The world’s largest agriculture research partnership says funding for research and development went from $500 million dollars in 2008 to $1 billion dollars in 2013.

CGIAR partners around the world conduct research to reduce poverty in rural areas to overcome complex challenges in areas such as climate change, water scarcity, land degradation and chronic malnutrition. The new funding allows the consortium to expand their focus on their 16 global research programs in developing policies and technologies. 

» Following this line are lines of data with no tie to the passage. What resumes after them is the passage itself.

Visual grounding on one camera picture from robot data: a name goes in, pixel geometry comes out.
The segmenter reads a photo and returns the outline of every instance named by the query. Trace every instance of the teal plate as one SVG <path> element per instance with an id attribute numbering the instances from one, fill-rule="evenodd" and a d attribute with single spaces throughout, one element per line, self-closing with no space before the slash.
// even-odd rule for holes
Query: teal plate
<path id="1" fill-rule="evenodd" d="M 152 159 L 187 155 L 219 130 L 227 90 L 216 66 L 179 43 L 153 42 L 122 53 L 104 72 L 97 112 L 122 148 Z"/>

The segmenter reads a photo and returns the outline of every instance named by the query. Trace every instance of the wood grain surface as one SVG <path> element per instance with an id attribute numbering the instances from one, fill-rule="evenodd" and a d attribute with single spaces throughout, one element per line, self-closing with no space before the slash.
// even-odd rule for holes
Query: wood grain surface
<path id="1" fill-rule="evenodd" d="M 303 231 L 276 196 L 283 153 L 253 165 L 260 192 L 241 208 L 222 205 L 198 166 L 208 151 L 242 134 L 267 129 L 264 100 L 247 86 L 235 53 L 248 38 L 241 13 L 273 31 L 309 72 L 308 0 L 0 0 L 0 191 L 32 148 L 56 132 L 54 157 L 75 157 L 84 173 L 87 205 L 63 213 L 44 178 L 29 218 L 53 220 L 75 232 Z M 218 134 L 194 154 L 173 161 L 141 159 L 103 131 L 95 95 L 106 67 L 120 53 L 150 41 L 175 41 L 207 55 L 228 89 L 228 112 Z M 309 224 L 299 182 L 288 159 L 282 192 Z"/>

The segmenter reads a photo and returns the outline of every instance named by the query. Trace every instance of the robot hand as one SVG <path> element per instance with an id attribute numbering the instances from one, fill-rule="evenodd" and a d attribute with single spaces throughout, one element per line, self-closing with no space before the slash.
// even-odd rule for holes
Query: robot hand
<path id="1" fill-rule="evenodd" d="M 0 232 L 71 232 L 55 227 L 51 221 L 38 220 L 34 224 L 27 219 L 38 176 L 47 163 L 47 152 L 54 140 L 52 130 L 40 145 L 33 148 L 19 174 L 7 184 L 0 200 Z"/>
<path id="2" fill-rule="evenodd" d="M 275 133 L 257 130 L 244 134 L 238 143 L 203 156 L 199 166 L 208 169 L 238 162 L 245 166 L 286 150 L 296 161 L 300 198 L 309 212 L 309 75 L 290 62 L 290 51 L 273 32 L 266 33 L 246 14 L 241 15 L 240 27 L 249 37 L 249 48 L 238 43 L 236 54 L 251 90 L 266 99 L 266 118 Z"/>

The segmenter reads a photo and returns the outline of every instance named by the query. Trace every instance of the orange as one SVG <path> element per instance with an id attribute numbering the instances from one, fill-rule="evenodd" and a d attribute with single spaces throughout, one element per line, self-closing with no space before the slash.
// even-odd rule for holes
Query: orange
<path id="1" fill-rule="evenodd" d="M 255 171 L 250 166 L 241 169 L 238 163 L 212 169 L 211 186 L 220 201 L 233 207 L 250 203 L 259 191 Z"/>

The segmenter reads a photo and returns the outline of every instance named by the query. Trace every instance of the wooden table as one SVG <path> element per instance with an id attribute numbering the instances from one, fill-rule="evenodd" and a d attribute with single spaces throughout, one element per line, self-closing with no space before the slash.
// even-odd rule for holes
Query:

The increased funding has also allows the partnership to commit to providing 12 million African households with sustainable irrigation; saving 1.7 million hectares of forest from destruction; and providing 50 million poor people with access to highly nutritious food crops. Two major crops that have already been improved upon due to expanded research are maize and rice.

“Results of those changes, for example, have allowed for a large expansion in the work on drought tolerant maize, particularly in Africa, and in Asia on flood tolerant rice, where the fruits of research have gotten into the hands of farmers in a very, very rapid way,” says Jonathan Wadsworth, executive secretary of the CGIAR Fund Council.

He uses rice as an example. Four years after the release of new types of rice that withstand temporary flooding in Asia, he said over four million farm families are reaping the benefits.

“In Africa, on drought tolerant maize, hundreds of thousands of farmers are now using varieties which give them a harvest even in times of drought,” says Wadsworth.

In severe drought conditions of sub-Saharan Africa and in the Sahel region, agroforestry is being incorporated into the production of maize production. 

In looking ahead into the year 2014, Wadsworth sees challenges throughout the agriculture production cycle.  However, scientists are already meeting these challenges head on.

“I think one thing which we have shown in the CGIAR is that food security is not only a question of the amount of food, it’s also to do with the quality of the food which is produced and available both to rural households, and to urban population," he explains.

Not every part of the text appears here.